Уж мы играли джаз так джаз, брали мастерством, а не громкостью. Работали впятером: барабаны, корнет, тромбон, пианино, труба – и свое дело знали. Происходило все это за три года до записи нашей первой пластинки и за четыре до появления звукового кино.
Когда в зал вошел этот верзила в белом костюме и с трубкой размерами с валторну, мы играли «Бамбуковый залив». Мы, конечно, уже приняли на грудь, но публика накачалась куда сильнее и веселилась от души, так что стены ходили ходуном. Все пребывали в прекрасном настроении: в этот вечер обошлось без драк. Пот тек с нас ручьем, и спасало только ржаное виски, которое исправно посылал нам Томми Ингландер, хозяин этого заведения. Мне нравилось работать у Ингландера, а он по достоинству оценивал наше творчество. Понятное дело, я его за это уважал.

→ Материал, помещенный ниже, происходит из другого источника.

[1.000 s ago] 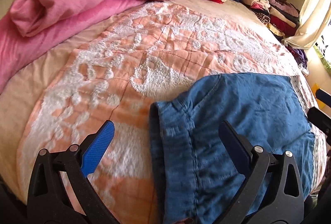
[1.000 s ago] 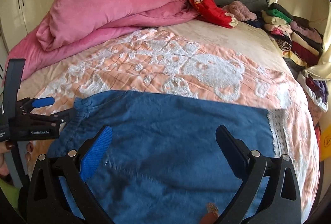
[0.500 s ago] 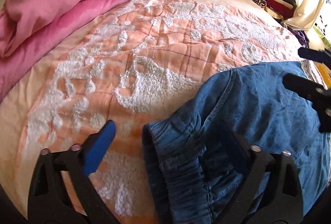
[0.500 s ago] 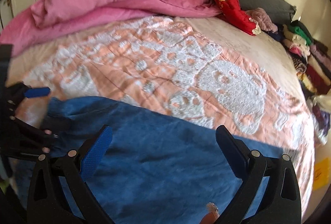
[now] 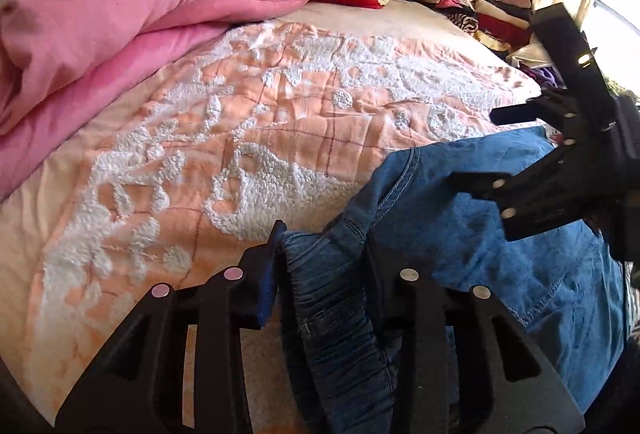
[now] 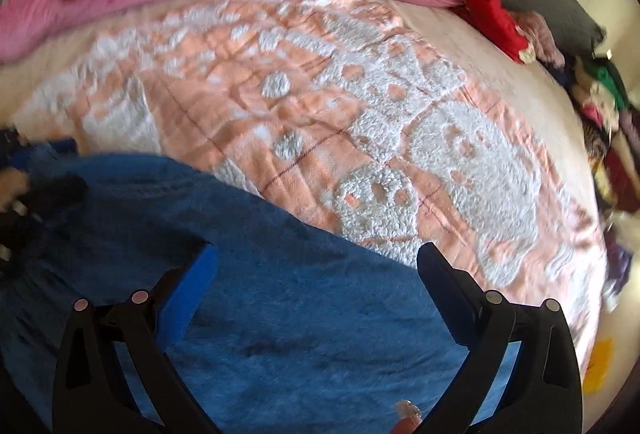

Парень в белом костюме пристроился у стойки, и я о нем и думать забыл. Мы отыграли «Блюз тетушки Хагар», страшно популярную в те времена мелодию, особенно в захолустье, как обычно, сорвали аплодисменты и отправились на перерыв. Сходя со сцены, Мэнни лыбился во все тридцать два зуба. Девушка в зеленом вечернем платье, которая весь вечер строила мне глазки, по-прежнему сидела одна. Рыженькая, каких я и люблю. По выражению ее глаз и легкому кивку я все понял и уже направился к ней полюбопытствовать, не хочет ли она чего-нибудь выпить.
Но на полпути этот мужчина в белом костюме заступил мне дорогу. Чувствовалось, что он из крутых. Остатки волос на затылке стояли дыбом, хотя он явно вылил на них целый флакон бриолина, а глаза холодно поблескивали, странные такие глаза, скорее не человека, а глубоководной рыбы.
– Выйдем, разговор есть, – процедил он.
Рыженькая отвернулась, надув губки.
– Разговор подождет, – ответил я. – Пропусти меня.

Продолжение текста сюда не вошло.